Near Term Stats Design in the Merge Portal

This is a brief post to discuss the design discussion had today with Brian, Joe, and Geoff. We need a moderately quick way to implement the following statistics for Merge.

  • Materialization start and end events
  • Realization (resource reservation) and relinquish events (resource release)
  • New project, experiment, organization, and user events
  • Delete project, experiment, organization, and user events
  • Project and organization membership change events

The short term design is to 1) augment the existing stats service (which already publishes some of these events) and 2) capture the currently published data via a Prometheus instance running inside the portal kubernetes namespace.

The current stats service is a minimal reconciler: it just watches for materialization events. In addition, it collects periodic data, counting various things like experiments, physical nodes reserved, virtual nodes reserved, etc. This effort will expand the reconcilation to watch the create and delete events for the projects, experiments, organizations, and users. This data will be put into Promethus counter variables which increase or decrease depending on create or delete events. Since these events do not have many chained events, we will assume they are successful.

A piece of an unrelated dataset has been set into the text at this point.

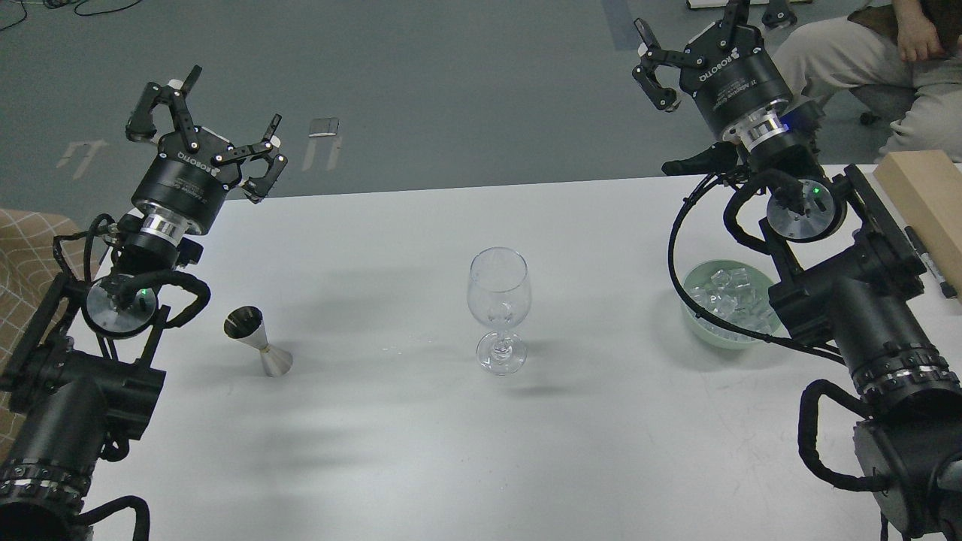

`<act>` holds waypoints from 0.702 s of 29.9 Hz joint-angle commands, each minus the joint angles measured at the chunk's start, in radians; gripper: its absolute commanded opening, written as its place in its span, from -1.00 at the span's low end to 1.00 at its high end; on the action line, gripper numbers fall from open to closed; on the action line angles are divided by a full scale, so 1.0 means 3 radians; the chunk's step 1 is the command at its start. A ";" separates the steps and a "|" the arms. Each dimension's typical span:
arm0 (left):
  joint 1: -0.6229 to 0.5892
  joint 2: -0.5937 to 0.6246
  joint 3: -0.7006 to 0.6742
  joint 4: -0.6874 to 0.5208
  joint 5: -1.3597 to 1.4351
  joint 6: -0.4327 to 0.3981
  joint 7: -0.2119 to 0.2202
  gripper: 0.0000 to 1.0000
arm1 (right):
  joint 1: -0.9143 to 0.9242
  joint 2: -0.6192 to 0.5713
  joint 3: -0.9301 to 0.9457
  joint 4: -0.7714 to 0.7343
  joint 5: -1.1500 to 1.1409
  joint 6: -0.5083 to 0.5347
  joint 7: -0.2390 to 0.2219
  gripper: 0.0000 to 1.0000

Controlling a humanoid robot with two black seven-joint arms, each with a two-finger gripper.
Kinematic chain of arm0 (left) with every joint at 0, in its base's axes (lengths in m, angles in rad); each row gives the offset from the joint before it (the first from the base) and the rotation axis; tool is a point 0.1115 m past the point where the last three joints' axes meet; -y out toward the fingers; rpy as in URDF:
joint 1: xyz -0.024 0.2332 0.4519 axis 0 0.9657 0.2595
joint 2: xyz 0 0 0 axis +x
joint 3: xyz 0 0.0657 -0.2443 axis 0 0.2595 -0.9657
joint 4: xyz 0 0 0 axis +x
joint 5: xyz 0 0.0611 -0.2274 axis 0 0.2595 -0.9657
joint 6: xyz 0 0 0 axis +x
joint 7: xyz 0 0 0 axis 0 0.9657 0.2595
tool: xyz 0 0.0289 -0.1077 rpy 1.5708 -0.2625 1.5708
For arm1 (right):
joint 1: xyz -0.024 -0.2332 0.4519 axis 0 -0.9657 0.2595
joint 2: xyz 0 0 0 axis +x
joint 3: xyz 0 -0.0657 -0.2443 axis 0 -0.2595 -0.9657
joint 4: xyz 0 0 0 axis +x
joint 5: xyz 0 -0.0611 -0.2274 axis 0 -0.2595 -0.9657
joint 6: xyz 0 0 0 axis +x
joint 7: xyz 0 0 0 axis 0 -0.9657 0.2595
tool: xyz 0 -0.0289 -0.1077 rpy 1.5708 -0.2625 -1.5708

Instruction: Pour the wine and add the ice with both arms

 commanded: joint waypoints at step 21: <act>-0.0008 0.0011 -0.0005 -0.0010 0.0000 0.0000 -0.0010 0.96 | -0.0005 0.0000 0.0005 0.0026 0.0007 0.0000 -0.0005 1.00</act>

Given the changes above, we will have point-in-time data for the desired stats. Standing up a standard promethus server within the portal k8s namespace that scrapes the published data will give us data change over time, but more importantly, it stores the data. (Currently the data is published to an endpoint, but no one is capturing it.) The data store will be the existing Merge data store used by the portal (and thus get folded into the existing backups.

To display the data, we will write scripts or simple web front end. The scripts will query the promethus server and dump the data as tables on stdout. The web front end, will query the promethus server and display the data in a number of charts - likely using React + Patternfly and the Promethus javascript package. Likely the scripts will be done first to debug and confirm the proof of concept for this design.

The Promethus server installation may or may not be added to the existing Portal Helm/Ansible installation. If so, it will likely by only a short-term update before writing a more extensive stats service update.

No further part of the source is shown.